§ Your assignment
Please quote the material exactly, every line of it.

##### Input data

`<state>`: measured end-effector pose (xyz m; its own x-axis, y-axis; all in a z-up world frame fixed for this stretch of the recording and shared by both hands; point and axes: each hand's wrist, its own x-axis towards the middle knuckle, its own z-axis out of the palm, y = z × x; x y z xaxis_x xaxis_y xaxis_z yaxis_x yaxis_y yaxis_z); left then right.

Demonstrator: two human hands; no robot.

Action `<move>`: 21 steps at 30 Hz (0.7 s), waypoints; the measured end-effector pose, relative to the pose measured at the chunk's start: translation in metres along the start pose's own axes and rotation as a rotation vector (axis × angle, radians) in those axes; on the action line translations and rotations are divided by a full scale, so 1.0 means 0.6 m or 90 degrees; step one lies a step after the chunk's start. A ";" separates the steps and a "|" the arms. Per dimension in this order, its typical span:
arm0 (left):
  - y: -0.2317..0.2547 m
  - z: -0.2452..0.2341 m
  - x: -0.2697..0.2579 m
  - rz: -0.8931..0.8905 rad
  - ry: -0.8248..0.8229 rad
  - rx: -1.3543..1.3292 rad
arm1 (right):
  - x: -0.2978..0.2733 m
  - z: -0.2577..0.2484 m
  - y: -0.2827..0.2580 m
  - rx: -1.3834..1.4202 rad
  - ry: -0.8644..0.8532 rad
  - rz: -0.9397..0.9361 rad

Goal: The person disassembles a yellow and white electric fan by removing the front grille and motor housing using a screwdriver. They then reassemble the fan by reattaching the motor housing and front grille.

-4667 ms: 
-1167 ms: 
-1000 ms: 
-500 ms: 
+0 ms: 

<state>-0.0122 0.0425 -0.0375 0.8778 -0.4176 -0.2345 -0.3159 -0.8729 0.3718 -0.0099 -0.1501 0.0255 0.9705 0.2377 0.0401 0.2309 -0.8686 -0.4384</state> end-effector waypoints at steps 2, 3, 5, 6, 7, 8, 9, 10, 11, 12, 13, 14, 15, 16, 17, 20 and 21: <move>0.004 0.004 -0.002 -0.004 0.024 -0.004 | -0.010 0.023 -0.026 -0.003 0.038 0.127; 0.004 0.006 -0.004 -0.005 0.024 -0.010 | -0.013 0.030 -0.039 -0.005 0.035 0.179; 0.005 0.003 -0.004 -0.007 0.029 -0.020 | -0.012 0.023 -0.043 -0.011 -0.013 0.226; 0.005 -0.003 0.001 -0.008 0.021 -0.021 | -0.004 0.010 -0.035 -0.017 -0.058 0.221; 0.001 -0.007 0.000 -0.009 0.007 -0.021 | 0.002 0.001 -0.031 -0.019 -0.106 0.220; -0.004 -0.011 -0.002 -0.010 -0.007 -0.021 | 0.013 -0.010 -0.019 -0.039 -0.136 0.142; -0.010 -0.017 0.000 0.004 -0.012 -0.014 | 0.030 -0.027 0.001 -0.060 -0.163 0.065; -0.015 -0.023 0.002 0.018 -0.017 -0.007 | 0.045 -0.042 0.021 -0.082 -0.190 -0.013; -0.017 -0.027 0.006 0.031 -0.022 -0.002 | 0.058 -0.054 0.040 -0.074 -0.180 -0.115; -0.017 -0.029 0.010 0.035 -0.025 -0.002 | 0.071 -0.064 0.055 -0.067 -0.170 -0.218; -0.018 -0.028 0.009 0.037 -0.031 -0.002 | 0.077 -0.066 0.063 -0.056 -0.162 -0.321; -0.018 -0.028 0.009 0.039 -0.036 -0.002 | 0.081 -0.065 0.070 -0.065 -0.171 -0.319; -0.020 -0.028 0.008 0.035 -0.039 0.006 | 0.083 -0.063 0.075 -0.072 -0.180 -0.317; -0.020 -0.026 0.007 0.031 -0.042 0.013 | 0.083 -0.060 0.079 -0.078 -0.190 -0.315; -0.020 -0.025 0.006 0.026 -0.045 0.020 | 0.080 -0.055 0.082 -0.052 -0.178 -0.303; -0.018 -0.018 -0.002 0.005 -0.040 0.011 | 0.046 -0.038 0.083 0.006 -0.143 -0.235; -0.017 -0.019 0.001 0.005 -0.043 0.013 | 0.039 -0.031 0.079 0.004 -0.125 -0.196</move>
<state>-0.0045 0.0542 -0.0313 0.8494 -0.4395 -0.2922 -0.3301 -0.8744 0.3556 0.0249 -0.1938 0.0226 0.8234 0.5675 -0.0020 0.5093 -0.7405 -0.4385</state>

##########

§ Response area
`<state>`: measured end-effector pose (xyz m; its own x-axis, y-axis; all in a z-up world frame fixed for this stretch of the recording and shared by both hands; point and axes: each hand's wrist, its own x-axis towards the middle knuckle, its own z-axis out of the palm, y = z × x; x y z xaxis_x xaxis_y xaxis_z yaxis_x yaxis_y yaxis_z); left then right.

Demonstrator: two human hands; no robot.

Action `<move>`: 21 steps at 30 Hz (0.7 s), waypoints; the measured end-effector pose, relative to the pose measured at the chunk's start: translation in metres along the start pose's own axes and rotation as a rotation vector (axis × angle, radians) in those axes; on the action line translations and rotations are divided by a full scale, so 1.0 means 0.6 m or 90 degrees; step one lies a step after the chunk's start. A ";" separates the steps and a "|" the arms. Per dimension in this order, its typical span:
arm0 (left):
  - y: -0.2317..0.2547 m
  - z: -0.2452..0.2341 m
  - x: -0.2697..0.2579 m
  - rz: -0.8931..0.8905 rad
  - ry: -0.8248..0.8229 rad
  - rx: -1.3543..1.3292 rad
arm1 (right):
  - x: -0.2978..0.2733 m
  - z: -0.2577..0.2484 m
  - y: -0.2827..0.2580 m
  - rx: -1.3834..1.4202 rad
  - ry: -0.8644..0.8532 rad
  - rz: -0.9397..0.9361 rad

Goal: The person disassembles a yellow and white electric fan by removing the front grille and motor housing using a screwdriver. They then reassemble the fan by reattaching the motor housing and front grille.

-4667 ms: 
-1167 ms: 
-1000 ms: 
-500 ms: 
+0 ms: 

<state>-0.0122 0.0425 -0.0375 0.8778 -0.4176 -0.2345 -0.3159 -0.8729 0.3718 -0.0099 -0.1501 0.0255 0.9705 0.2377 0.0401 0.2309 -0.8686 -0.4384</state> end-effector waypoints at steps 2, 3, 5, 6, 7, 8, 9, 10, 11, 12, 13, 14, 15, 16, 17, 20 and 21: <move>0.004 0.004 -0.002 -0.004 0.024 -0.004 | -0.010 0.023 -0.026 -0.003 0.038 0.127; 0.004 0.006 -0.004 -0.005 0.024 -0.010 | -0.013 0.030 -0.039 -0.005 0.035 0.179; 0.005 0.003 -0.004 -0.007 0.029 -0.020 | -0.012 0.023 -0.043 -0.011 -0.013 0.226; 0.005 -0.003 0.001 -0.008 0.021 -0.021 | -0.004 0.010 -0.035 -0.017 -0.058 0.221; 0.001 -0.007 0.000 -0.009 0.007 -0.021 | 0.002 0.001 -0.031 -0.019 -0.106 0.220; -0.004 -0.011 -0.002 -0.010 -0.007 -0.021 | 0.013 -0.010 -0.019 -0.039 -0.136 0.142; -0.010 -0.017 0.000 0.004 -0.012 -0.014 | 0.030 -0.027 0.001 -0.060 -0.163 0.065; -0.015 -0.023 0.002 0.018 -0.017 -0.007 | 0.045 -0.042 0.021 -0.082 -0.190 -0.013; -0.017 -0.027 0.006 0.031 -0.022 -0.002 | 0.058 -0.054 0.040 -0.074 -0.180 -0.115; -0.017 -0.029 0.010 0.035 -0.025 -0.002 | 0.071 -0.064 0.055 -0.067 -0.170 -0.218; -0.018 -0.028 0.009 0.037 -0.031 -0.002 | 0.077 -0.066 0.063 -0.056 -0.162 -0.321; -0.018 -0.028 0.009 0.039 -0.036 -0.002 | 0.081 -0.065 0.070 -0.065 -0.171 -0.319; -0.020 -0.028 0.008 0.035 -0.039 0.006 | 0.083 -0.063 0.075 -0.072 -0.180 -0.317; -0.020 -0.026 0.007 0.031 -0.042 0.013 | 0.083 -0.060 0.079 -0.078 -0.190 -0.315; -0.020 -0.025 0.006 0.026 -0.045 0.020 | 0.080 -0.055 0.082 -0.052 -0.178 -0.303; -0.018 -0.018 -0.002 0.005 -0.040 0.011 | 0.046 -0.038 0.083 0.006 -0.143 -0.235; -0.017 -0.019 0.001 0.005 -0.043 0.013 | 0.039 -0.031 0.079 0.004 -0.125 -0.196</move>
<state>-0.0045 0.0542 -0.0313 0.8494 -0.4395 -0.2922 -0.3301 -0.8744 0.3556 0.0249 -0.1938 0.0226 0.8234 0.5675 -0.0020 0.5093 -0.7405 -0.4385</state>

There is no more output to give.